### WHAT IS NEEDED
Your answer should consist of the lines in the data below that contain "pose".

### RECORDED DATA
Content starts

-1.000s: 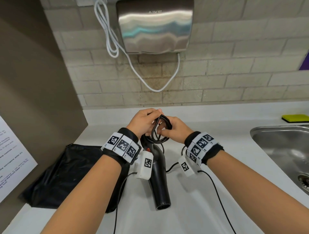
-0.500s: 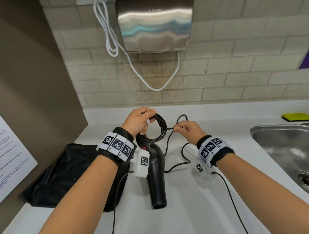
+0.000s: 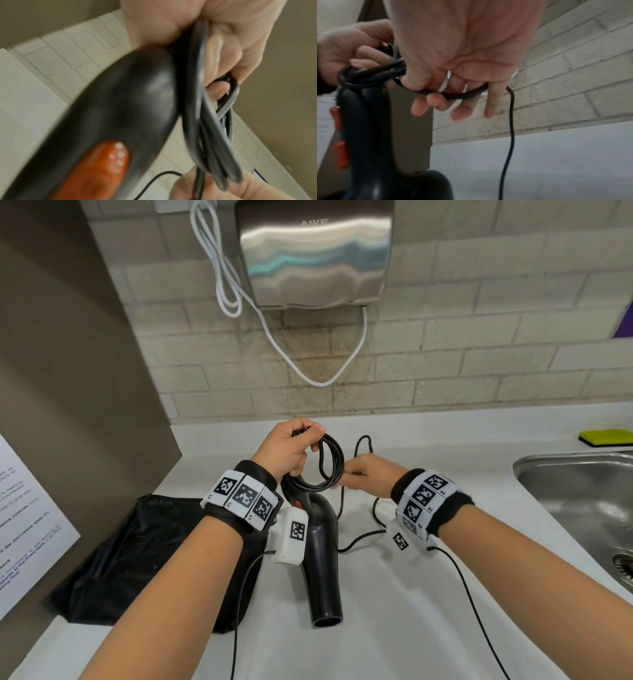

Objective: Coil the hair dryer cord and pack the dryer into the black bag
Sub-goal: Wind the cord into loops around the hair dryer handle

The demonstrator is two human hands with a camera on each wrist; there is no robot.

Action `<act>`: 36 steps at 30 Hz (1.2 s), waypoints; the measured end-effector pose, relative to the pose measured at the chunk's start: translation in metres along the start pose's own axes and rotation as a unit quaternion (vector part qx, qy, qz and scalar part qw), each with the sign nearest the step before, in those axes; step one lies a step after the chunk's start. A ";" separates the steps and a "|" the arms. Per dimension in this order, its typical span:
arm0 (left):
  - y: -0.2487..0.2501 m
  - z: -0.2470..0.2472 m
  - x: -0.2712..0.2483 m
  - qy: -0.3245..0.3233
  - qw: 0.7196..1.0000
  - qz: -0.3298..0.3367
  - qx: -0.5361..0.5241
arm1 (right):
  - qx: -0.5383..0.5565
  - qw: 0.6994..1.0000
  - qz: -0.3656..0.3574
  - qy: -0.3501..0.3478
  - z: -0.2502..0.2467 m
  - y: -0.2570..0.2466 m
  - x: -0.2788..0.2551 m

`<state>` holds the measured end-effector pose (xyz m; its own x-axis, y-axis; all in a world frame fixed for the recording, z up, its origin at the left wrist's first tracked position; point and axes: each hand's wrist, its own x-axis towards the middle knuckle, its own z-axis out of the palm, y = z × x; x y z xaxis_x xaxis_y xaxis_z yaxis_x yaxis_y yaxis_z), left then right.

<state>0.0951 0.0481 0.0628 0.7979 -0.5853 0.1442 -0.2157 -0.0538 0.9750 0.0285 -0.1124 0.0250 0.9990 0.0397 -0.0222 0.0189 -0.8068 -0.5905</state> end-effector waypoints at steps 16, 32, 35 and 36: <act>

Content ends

### SOLUTION TO THIS EXERCISE
Action `<act>`: 36 steps at 30 Hz (1.2 s), waypoints; the measured end-effector pose, relative to the pose measured at the chunk's start: translation in metres along the start pose's own axes and rotation as a unit quaternion (vector part qx, qy, qz and scalar part qw), each with the sign nearest the step before, in those axes; step one lies a step after the chunk's start. A ";" separates the steps and a "|" the arms. Per dimension in this order, its typical span:
`<state>` holds the measured end-effector pose (xyz m; its own x-axis, y-axis; all in a world frame fixed for the recording, z up, its origin at the left wrist's first tracked position; point and axes: each hand's wrist, its own x-axis towards the middle knuckle, its own z-axis out of the palm, y = z × x; x y z xaxis_x xaxis_y xaxis_z yaxis_x yaxis_y yaxis_z), left then right.

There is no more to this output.